Thank you so much, Grace, this is very helpful and I'm already feeling much better!
One more question for clarification: When my lover touches my genitals and then puts the condom on himself he touches his own genitals. If I'm shedding could he transfer the virus through his own hands to his genitals and get infected in this way? Should I ask him to wash his hands or use an alcohol wipe after touching me? (not very romantic but perhaps safer ...?)
I think I'm going to have a test myself to really determine which hsv I have. Also my husband is thinking of taking a test after I'm telling him what I'm learning. He thinks possibly hsv may have to do with the body pain that he has had for more than 10 years now. Are there any symptoms like that, strong pain like back pain that travels around to different places? Could hsv affect the nervous system in this way?
Thanks again, Grace, I really appreciate you reading all this and answering so carefully.

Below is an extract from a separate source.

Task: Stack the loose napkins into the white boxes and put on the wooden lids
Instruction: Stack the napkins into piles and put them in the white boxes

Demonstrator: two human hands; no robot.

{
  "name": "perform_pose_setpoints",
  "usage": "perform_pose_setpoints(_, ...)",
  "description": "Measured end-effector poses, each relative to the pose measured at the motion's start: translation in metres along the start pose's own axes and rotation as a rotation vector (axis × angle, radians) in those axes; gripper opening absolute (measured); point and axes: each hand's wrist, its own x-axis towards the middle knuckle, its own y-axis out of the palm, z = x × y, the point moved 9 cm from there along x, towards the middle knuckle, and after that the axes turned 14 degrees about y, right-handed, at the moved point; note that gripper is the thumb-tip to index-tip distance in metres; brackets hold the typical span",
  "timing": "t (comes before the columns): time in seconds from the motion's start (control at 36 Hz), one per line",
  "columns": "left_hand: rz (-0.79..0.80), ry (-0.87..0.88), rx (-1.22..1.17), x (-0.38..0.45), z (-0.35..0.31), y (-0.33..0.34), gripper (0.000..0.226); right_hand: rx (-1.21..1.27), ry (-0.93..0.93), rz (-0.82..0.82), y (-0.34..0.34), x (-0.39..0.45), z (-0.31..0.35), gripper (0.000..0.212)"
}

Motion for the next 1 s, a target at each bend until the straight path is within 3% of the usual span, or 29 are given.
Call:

One more thing. If I take acyclovir suppressively 2 times 400mg daily do I have to take more if I have an outbreak? Or do I just cintinue with the same dosage all the time? Also, do I have to have my kidneys or liver tested or anything else if I take it over a longer period?
This may sound stupid but I don't really know for sure ... I haven't let my lover give me oral because I think it's not safe even with acyclovir. Can hsv2 be passed on in this way? What would happen? Would he get cold sores?
when you have a recurrence, increase your dose to either 800mg 3x/day for 2 days or 400mg 3x/day for 5 days. both speed healing of recurrences at the same rate.
no need for any liver or kidney testing to be done.
your partner can contract hsv2 orally but the risk is low. You being on daily suppressive therapy lowers the risk even more. if he is concerned, he can perform oral using barrier protection like a flavored condom cut open and laid over your genital area. the risk is always greatest from genital sex more so than oral sex so it's up to the two of you what precautions you want to be taking together. definitely not a reason to give up having oral sex performed on you!